▶ TASK BRIEF:
Locate the word "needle" in the data below, then copy every line that holds it.

▶ DATASET EXCERPT:
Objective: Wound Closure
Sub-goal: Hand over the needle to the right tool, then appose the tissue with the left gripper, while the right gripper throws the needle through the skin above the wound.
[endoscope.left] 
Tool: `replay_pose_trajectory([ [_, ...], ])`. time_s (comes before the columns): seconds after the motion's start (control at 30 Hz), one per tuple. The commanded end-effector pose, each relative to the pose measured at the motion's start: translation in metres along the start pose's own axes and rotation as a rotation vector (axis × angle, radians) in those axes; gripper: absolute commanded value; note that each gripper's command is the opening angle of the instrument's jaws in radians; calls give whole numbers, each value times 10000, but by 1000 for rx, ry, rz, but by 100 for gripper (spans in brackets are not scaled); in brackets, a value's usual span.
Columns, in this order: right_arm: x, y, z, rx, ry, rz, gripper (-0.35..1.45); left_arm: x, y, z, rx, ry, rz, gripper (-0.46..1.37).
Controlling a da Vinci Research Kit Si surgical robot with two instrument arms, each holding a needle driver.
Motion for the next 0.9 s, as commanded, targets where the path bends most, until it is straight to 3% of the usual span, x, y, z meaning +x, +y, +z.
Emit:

▶ COMPLETED TASK:
Sub-goal: Hand over the needle to the right tool, then appose the tissue with the left gripper, while the right gripper throws the needle through the skin above the wound.
Controlling a da Vinci Research Kit Si surgical robot with two instrument arms, each holding a needle driver.

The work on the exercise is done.